→ Work request:
A verbatim copy of the listing is what is needed, minus any pictures.

→ Data block:
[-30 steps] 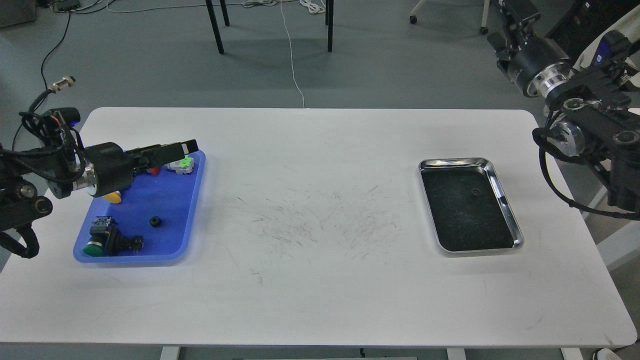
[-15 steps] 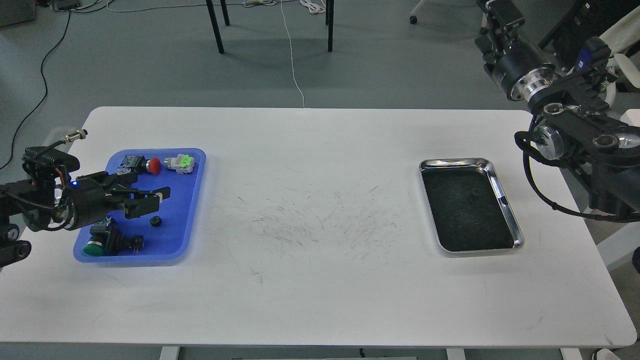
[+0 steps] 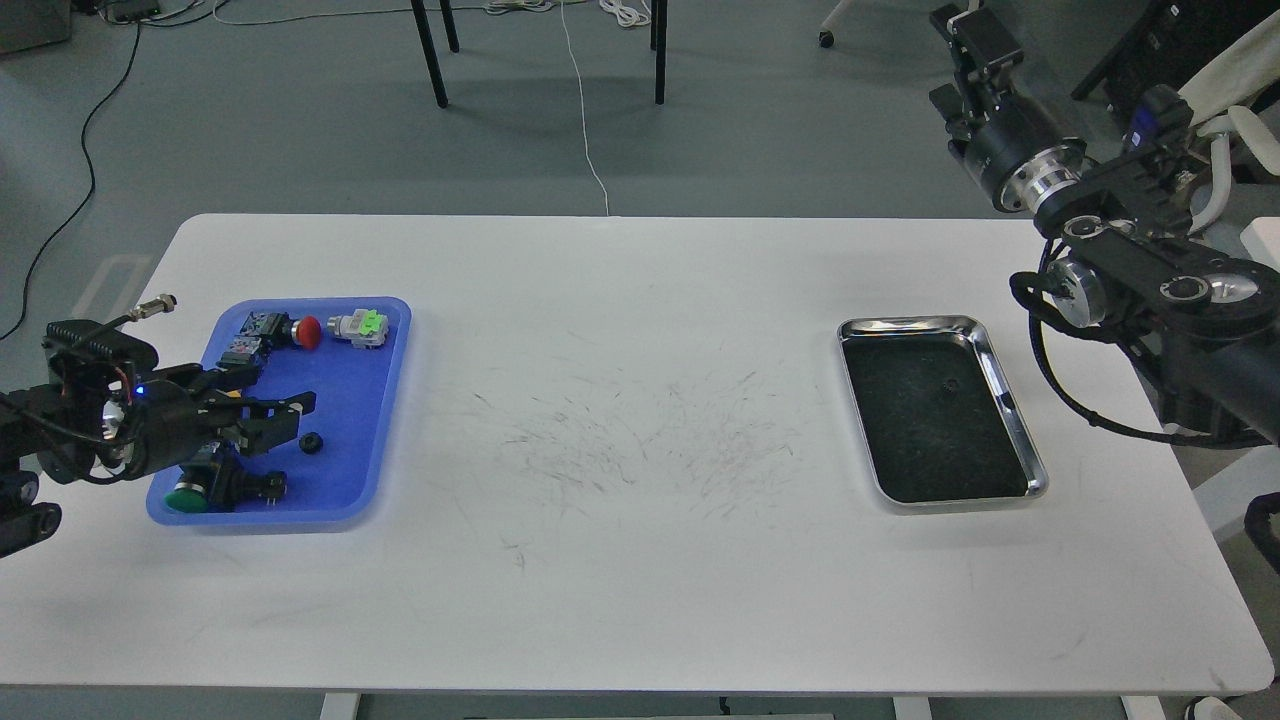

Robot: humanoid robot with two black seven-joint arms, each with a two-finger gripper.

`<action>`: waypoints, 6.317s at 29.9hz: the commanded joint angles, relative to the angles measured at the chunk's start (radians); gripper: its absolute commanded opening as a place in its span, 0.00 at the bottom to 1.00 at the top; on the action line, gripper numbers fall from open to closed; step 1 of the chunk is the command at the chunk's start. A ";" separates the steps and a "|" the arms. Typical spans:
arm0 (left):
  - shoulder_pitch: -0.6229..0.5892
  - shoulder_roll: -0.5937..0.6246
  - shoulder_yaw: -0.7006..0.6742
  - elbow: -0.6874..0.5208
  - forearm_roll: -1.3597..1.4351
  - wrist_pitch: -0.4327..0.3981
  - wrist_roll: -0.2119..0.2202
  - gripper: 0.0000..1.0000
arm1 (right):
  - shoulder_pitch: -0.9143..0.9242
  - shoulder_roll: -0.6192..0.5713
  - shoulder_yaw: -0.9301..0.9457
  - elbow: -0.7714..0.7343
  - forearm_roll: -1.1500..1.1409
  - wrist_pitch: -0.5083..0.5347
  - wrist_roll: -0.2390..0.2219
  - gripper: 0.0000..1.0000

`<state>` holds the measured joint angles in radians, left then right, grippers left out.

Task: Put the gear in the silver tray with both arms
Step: 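Lower the left gripper into the blue tray over a black gear, then close the left gripper on the black gear and lift it, then carry the black gear with the left gripper toward the table center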

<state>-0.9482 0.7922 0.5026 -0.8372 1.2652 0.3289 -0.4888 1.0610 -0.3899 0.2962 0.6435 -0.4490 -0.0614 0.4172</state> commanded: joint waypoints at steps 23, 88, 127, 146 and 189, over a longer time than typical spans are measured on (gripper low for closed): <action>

→ Result of this task:
[-30 steps] 
[-15 steps] 
[+0 steps] 

Robot: humanoid robot with two black seven-joint arms, each with a two-finger gripper.

`<action>`: waypoints, 6.317s at 29.9hz: the commanded joint angles, relative to the angles measured at the chunk's start (radians); gripper: its absolute commanded opening as a place in its span, 0.00 at the bottom to 1.00 at the top; on the action line, gripper numbers fall from open to closed; step 1 of the chunk is the command at the chunk's start. A ";" separates the steps and a "|" the arms. Typical spans:
arm0 (left):
  - shoulder_pitch: -0.6229..0.5892
  - shoulder_roll: -0.5937..0.6246
  - shoulder_yaw: -0.7006..0.6742
  - elbow: -0.6874..0.5208
  - forearm_roll: -1.3597..1.4351
  - wrist_pitch: -0.4327..0.3981
  - wrist_roll: -0.2119..0.2202
  - gripper: 0.0000..1.0000
arm1 (right):
  - shoulder_pitch: -0.9143..0.9242
  - shoulder_roll: -0.6192..0.5713
  - shoulder_yaw: -0.9301..0.9457
  - elbow: -0.7714..0.7343
  - forearm_roll: -1.1500..1.1409
  - wrist_pitch: -0.5083..0.5347
  - wrist_roll: -0.2390..0.2219
  - gripper: 0.0000..1.0000

`<state>` holds the measured joint angles in radians, left then right, grippers left out.

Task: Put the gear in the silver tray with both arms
Step: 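Lower the left gripper into the blue tray over a black gear, then close the left gripper on the black gear and lift it, then carry the black gear with the left gripper toward the table center
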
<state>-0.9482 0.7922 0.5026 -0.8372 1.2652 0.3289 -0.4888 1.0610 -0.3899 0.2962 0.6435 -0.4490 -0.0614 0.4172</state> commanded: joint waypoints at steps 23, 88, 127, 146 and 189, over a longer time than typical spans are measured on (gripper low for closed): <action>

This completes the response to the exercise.